Estate planning requires a person to evaluate many elements of their lives. It also encompasses a review of one’s inner circle or trusted resources when determining who to name as the executor of the estate. 

Choosing an executor involves an evaluation of many traits and a clear understanding of the responsibilities the person will have when acting as the executor. 

Fiduciary responsibilities of an executor 

As explained by Kiplinger, the executor of an estate must manage a variety of financial events or transactions. These include, but may not be limited to, filing income tax returns, paying bills, collecting outstanding income owed to the decedent and overseeing the sale of property or other assets. An executor may handle these things directly or may hire a professional to assist with them. 
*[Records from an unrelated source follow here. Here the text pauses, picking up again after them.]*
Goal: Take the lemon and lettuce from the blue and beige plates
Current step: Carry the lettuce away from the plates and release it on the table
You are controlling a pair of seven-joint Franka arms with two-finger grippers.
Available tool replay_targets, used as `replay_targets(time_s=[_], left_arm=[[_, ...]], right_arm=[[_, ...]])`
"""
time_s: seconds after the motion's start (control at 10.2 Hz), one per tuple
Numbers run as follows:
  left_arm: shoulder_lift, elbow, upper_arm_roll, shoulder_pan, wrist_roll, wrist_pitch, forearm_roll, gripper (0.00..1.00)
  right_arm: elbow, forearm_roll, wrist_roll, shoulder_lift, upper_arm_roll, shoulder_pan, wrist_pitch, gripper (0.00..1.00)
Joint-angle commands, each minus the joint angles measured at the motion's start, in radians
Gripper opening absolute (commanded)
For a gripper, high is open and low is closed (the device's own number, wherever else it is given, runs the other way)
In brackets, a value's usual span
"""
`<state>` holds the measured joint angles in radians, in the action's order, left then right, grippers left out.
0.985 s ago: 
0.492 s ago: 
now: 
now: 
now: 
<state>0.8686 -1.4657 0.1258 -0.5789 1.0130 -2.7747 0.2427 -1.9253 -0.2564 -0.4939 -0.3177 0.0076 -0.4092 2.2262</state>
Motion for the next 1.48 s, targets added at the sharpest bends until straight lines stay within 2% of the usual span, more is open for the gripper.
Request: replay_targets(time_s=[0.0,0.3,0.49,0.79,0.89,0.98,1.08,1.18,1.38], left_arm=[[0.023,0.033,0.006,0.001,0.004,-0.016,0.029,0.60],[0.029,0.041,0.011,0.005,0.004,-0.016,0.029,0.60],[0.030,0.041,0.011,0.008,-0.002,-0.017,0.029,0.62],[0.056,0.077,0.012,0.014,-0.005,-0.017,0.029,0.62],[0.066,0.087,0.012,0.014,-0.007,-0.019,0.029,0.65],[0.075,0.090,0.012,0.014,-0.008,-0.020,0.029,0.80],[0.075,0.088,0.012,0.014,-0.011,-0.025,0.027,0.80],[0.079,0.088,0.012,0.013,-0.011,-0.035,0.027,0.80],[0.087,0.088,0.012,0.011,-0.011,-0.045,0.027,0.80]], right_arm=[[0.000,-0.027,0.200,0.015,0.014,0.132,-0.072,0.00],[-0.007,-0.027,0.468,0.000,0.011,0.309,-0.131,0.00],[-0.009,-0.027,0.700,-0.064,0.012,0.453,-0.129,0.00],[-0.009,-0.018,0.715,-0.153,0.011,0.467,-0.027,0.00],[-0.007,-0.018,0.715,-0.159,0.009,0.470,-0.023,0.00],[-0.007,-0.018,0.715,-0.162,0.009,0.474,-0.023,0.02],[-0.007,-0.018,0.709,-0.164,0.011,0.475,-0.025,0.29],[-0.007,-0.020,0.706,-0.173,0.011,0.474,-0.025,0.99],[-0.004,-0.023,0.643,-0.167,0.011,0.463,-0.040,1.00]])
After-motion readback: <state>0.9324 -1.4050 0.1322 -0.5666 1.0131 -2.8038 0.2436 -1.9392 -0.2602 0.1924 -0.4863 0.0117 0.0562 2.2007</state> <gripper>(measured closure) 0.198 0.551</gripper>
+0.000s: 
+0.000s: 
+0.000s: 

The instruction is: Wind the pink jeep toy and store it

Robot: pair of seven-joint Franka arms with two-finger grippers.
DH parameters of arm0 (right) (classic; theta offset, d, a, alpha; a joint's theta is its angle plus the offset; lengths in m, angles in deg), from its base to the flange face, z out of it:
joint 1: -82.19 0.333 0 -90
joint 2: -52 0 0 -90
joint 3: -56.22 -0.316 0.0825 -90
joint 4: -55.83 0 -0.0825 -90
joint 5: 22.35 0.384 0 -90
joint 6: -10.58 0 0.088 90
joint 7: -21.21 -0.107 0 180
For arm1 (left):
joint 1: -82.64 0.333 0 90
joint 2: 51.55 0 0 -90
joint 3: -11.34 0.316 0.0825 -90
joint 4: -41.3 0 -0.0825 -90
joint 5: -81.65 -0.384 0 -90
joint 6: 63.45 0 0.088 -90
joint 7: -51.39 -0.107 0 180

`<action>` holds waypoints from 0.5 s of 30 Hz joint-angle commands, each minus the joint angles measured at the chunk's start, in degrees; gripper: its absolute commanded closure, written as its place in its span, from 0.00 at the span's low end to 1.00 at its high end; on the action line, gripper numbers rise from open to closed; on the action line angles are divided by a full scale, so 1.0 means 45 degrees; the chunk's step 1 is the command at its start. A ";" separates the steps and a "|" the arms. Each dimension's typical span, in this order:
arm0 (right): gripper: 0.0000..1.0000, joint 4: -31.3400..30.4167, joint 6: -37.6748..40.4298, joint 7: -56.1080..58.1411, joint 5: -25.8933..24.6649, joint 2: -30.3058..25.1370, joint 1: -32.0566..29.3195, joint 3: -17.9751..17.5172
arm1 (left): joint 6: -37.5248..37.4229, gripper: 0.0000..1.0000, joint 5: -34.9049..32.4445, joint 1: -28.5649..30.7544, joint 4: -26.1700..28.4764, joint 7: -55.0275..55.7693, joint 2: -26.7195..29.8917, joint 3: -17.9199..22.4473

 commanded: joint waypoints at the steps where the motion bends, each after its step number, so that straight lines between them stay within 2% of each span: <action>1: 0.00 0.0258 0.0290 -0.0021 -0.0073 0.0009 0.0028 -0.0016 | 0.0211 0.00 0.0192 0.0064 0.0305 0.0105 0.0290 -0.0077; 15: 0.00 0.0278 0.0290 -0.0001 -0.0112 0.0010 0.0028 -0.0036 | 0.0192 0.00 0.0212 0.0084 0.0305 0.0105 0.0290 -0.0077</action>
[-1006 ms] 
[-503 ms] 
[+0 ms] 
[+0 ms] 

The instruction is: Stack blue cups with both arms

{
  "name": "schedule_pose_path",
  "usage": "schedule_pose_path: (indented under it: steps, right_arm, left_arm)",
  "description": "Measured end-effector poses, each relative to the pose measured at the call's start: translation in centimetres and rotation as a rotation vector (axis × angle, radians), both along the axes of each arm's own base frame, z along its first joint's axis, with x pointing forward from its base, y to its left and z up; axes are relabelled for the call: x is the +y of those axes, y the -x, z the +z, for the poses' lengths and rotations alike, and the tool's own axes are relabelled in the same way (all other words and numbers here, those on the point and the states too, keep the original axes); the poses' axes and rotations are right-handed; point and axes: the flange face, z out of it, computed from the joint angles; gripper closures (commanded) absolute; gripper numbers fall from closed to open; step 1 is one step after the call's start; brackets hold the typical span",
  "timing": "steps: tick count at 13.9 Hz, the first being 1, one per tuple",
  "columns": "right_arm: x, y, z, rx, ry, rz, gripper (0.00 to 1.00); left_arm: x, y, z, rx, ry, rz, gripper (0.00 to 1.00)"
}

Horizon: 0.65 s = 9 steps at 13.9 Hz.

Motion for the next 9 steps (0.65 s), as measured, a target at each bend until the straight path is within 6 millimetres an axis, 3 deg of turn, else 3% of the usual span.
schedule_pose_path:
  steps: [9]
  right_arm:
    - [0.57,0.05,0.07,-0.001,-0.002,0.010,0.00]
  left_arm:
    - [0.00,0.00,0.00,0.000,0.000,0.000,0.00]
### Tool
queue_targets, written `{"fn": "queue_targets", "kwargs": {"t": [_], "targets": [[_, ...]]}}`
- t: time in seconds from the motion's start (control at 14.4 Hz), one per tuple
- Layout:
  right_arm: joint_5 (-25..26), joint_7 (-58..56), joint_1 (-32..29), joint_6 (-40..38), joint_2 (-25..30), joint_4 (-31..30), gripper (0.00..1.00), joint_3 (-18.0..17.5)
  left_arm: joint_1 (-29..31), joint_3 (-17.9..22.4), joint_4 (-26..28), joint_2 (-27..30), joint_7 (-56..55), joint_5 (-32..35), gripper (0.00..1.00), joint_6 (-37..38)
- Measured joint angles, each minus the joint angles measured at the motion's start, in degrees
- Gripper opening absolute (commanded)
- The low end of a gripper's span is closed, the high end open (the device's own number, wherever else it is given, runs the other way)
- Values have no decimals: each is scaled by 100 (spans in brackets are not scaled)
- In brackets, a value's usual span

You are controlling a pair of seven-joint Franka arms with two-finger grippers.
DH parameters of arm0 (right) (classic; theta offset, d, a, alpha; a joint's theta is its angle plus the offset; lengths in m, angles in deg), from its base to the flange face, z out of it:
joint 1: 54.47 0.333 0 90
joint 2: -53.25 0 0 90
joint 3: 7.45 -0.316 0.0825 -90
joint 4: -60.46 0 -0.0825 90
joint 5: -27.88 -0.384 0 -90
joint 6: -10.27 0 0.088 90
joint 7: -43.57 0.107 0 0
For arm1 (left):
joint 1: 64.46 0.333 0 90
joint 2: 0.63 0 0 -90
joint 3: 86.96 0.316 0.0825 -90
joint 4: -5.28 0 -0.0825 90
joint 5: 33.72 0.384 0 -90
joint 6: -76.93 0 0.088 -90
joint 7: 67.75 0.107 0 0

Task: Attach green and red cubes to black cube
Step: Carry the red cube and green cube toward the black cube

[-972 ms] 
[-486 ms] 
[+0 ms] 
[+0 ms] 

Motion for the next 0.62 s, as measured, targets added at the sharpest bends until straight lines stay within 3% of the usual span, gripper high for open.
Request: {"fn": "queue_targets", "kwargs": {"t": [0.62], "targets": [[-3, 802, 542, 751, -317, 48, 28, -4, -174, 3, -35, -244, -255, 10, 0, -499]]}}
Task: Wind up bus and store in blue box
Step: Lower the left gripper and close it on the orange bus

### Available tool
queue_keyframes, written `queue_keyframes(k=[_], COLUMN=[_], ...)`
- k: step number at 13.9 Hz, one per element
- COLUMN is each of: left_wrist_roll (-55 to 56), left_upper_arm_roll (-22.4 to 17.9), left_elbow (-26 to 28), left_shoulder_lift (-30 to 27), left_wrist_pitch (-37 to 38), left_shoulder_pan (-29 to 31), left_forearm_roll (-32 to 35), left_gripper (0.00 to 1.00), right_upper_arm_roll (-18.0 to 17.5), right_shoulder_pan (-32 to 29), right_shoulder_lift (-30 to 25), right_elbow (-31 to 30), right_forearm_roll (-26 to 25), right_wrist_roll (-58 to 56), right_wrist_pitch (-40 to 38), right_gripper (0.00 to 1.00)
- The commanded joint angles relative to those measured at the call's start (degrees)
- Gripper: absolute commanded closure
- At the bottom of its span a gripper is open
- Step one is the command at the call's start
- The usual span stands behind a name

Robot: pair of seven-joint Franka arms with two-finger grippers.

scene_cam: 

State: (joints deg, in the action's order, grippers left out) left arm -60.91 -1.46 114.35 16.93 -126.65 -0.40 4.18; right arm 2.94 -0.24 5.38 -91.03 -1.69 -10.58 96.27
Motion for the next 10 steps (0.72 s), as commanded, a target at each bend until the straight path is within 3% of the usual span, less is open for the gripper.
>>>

An executor need not be wealthy or a financial professional but should be in good financial standing themselves and be capable of understanding financial terms and matters. 

Asset distribution and potential conflicts 

Forbes indicates that an executor manages the distribution of assets to all heirs. When any two or more heirs dispute the terms of a will, the executor must address the conflict. This requires the executor to be a person capable of maintaining calm in the face of disputes and prudently make decisions. 

Some people find that naming siblings as co-executors may prevent disputes between family members some disputes are ultimately forms of sibling rivalries. By not providing one sibling with greater power, some of these conflicts may be avoided. Even if only one executor is named, identifying an alternate may be wise.